On March 10, Francisco Barbosa, Bogotá's guarantee control judge released Mauricio Zambrano, a man accused of sexually harassing and abusing at least 20 students while teaching physical education and football at Marymount school.
Although the teacher did not accept charges, he continues to be linked to the case. Another judge declared illegal the interceptions of her cell phone and that of María Ángela Torres, the rector of that establishment until a few weeks ago.
According to the newspaper El Tiempo, these two decisions have set off the alarm about the case, even more so if you take into account that at least a dozen complaints that point to Professor Zambrano of abusing students of the institution.
Prosecutor Barbosa said that, in 30 days, the first results will be known on the 154 cases filed by the District, including that of Marymount.
Prosecutor 224, attached to the Usaquén Immediate Reaction Unit, requested to legalize 942 wiretaps to Zambrano. The purpose of this technical monitoring was to collect evidentiary material and physical evidence for the indignation, as the Colombian newspaper was able to clarify.
With the above, what was sought were possible accomplices to the facts and the silence that occurred around the abuse, in addition, to establish whether there was a modus operandi.
Although the prosecutor supported her request, they were not enough to achieve the legalization of the interceptions. The first to oppose was Zambrano's lawyer, Jairo Porras, who called it inappropriate to invade the privacy of those intercepted. According to the defender, since March 2, before the interceptions began, Zambrano had already come forward to hand over contact, work and address details of his family.
The judge in the case was emphatic that there was a lack of demonstration capacity of the Attorney General's Office to uphold the legality of interceptions.
He even assured that there were no reasons to keep the interceptions and that the justification remained at the level of speculation, especially in relation to the former rector, who has not been called a co-author, participant, intervener or accomplice in the facts subject of investigation. The prosecutor in the case did not appeal the decision.
“I have full confidence in the Prosecutor's Office and I hope that they will allocate the best human and technical resources for this case,” said criminal lawyer Fabio Humar, a lawyer for the family of one of the former students who claims to have been abused, and he refrained from talking about the hearing to the newspaper El Tiempo.
After several complaints were heard from students at Marymount School in Bogotá about alleged cases of sexual harassment and abuse by a physical education teacher, Noticias RCN revealed the Legal Medicine ruling in which it was stated that the now former professor Mauricio Zambrano did sexually abuse a girl under 14 years old.
In the four-page document of the Prosecutor's Office, known by the Bogotá news, Medicina Legal stated that the young student did not consent to sexual activity with the accused.

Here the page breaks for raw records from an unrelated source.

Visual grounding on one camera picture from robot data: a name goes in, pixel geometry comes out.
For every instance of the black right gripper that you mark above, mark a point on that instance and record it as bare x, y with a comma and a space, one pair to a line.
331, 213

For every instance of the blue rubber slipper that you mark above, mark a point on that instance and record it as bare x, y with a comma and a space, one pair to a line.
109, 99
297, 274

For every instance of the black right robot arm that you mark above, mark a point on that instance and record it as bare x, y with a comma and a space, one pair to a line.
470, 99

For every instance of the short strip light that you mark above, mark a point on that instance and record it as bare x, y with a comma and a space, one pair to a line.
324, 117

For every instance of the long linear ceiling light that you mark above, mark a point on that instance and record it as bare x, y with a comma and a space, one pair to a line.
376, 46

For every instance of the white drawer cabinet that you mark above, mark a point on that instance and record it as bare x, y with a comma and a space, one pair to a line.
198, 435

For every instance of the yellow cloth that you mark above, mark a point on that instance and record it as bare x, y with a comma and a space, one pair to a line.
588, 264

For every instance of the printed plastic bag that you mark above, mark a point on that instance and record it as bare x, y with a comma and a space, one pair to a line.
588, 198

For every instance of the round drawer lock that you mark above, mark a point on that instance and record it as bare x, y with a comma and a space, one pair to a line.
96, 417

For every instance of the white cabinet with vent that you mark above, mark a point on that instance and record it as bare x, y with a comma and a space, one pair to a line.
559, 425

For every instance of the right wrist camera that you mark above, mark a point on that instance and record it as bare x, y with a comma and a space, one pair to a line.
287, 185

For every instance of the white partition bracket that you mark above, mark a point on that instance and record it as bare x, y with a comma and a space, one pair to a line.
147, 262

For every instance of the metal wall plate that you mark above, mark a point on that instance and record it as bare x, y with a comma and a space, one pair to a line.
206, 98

“She was placed in a state of mind of inferiority vis-à-vis the adult, which prevented her from knowing, discerning and fully discriminating against the sexual connotation of events (...) therefore, the minor was unable to understand or consent to sexual activity with the person reported,” the document known to RCN News reads.
In this regard, the opinion of Legal Medicine indicated that, due to the sexual abuse of which the minor was the victim, she currently suffers from psychological effects in addition to an “injury to free development and sexual formation”, as reported by the same media.